Ele pondera, no entanto, que há uma série de fármacos sendo testados para atuarem em outras frentes da patologia. Embora ainda em fases iniciais, ele acredita que, no futuro, é possível que um tratamento medicamentoso que envolva diferentes mecanismos do Alzheimer tenha um maior sucesso.

— Hoje, muitos ensaios clínicos testam fármacos direcionados para a proteína TAU, mas em fase inicial. Existem também medicamentos direcionados para a inflamação que a doença provoca, outras envolvendo terapia gênica, são muitas pesquisas. Talvez no futuro, daqui a 20 anos, não seja um único medicamento, mas uma série de remédios que atuem nas diferentes frentes da patologia oferecendo um tratamento combinado — avalia o especialista.

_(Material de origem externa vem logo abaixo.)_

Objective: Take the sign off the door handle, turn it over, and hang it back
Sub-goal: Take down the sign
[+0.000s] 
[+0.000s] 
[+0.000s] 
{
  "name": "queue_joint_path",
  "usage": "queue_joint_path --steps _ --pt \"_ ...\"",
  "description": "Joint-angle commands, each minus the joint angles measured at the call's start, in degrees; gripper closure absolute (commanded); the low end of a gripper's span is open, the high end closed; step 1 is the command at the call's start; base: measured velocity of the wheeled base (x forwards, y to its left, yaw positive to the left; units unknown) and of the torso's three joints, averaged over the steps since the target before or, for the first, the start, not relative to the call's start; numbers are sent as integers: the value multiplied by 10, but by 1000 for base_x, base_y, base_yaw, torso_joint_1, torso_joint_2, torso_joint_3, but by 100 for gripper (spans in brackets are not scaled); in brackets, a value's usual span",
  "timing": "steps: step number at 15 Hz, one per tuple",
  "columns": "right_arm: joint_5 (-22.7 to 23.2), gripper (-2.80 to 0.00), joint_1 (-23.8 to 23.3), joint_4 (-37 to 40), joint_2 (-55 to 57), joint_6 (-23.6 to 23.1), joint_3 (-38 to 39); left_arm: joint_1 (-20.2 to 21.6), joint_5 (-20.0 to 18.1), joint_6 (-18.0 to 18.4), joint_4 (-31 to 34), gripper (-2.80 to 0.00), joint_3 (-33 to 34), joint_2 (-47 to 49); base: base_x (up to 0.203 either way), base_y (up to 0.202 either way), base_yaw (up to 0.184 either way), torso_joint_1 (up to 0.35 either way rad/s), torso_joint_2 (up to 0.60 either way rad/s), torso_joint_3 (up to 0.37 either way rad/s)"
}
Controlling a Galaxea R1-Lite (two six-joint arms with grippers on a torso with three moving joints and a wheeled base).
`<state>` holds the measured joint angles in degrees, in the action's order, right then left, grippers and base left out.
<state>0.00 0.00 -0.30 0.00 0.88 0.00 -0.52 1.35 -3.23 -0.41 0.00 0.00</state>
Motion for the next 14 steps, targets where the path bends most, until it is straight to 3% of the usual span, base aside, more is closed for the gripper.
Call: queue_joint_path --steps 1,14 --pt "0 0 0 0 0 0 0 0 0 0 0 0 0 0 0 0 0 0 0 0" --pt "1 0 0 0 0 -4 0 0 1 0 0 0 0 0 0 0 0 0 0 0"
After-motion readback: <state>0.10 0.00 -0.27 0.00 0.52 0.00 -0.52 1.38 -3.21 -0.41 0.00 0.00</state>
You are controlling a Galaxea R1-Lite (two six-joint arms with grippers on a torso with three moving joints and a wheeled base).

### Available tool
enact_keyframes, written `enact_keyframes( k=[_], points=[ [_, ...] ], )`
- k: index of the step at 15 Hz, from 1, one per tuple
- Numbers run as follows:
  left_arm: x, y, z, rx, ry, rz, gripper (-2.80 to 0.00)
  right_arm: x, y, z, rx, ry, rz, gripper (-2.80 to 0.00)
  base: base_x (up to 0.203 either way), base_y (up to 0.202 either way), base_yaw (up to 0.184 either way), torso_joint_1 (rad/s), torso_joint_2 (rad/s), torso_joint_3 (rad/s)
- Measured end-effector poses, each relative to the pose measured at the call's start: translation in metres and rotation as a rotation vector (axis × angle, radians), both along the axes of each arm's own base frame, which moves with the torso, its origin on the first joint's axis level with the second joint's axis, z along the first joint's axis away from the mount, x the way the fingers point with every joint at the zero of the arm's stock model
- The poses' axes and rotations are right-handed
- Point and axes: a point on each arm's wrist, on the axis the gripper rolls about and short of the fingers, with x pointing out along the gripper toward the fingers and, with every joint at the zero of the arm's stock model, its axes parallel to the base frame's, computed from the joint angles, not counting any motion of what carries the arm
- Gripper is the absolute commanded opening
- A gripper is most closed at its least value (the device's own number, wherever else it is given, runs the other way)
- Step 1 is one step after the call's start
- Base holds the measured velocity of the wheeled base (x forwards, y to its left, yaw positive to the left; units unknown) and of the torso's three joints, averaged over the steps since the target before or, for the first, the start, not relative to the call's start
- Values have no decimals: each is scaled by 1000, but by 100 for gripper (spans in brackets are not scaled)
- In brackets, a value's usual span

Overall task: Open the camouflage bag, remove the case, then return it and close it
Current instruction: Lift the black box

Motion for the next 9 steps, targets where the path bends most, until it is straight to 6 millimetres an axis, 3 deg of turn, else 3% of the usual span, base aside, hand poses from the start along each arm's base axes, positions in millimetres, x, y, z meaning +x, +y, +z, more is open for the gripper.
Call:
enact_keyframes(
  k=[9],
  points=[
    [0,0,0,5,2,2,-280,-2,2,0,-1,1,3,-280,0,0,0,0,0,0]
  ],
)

Ainda que não existam opções capazes de atuar na neurodegeneração, Studart Neto destaca que há fármacos hoje que conseguem ao menos minimizar os sintomas provocados pela doença e oferecer uma melhora na qualidade de vida do paciente.

— Por exemplo, sabemos que os pacientes têm um déficit de um neurotransmissor chamado acetilcolina, cuja falta leva a distúrbios de memória, de atenção. Então existem medicamentos para repor a substância. Mas de modo geral são terapias sintomáticas, não vão intervir no processo biológico da neurodegeneração, mas vão dar mais qualidade de vida ao paciente e fazer com que clinicamente ele evolua de uma forma mais lenta — pontua o neurologista da ABN.

Quais são os fatores de risco para o surgimento do Alzheimer, e como prevenir?

Segundo o Instituto Nacional de Pesquisa em Saúde e Medicina (Inserm) da França, o principal fator de risco é a idade. A possibilidade de ser diagnosticado com o Alzheimer aumenta a partir dos 65 anos, e dispara após os 80 anos.

Além disso, quando não controlados na meia-idade, aspectos com impactos cardiovasculares – como pressão alta, diabetes e hipertensão arterial – também são associados a uma maior frequência da doença, embora ainda não se saiba exatamente por quais mecanismos. O sedentarismo é outro fator de risco, assim como os micro traumatismos cranianos observados em determinados atletas, como os boxeadores.

Esses pontos, além de prevenirem o Alzheimer, são altamente eficazes em evitar as demais formas de demência, ligadas principalmente a eventos vasculares. Um estudo publicado neste ano no periódico Neurology, com informações de mais de 10 mil pessoas, coletadas durante três décadas, mostrou que um conjunto de 7 hábitos simples diminuem o risco de demência em até 43%, mesmo para aqueles com predisposição genética.

São eles: permanecer ativo; adotar uma alimentação saudável; evitar o sobrepeso; não fumar; manter a pressão arterial adequada; controlar o colesterol e a taxa de açúcar no sangue.

Há ainda os fatores cognitivos. Níveis altos de escolaridade; ter uma atividade profissional estimulante; uma vida social ativa e praticar treinamentos cognitivos, como jogos de desafios, são considerados pelos especialistas atividades eficazes para retardar o aparecimento dos primeiros sintomas do Alzheimer, e a sua gravidade.

Nesses casos, o cérebro se beneficia de uma "reserva cognitiva" que lhe permite compensar, pelo menos por um tempo, a função dos neurônios perdidos. Esse efeito estaria relacionado com a plasticidade cerebral, ou seja, a capacidade de adaptação do cérebro.

— Um grande campo de interesse, na falta de um tratamento efetivo, são os riscos e a prevenção. Existem fatores não modificáveis, como idade, que é o principal para o Alzheimer, e genética. Mas existe essa série de outros fatores que são modificáveis pois possibilitam uma maior reserva cerebral quando você intervém neles. Uma pessoa de alta escolaridade, que está sempre aprendendo, ela tem um aumento nas conexões cerebrais, o que faz com que, no caso de uma doença degenerativa, ela seja adiada em 10 anos, por exemplo — afirma Studart Neto.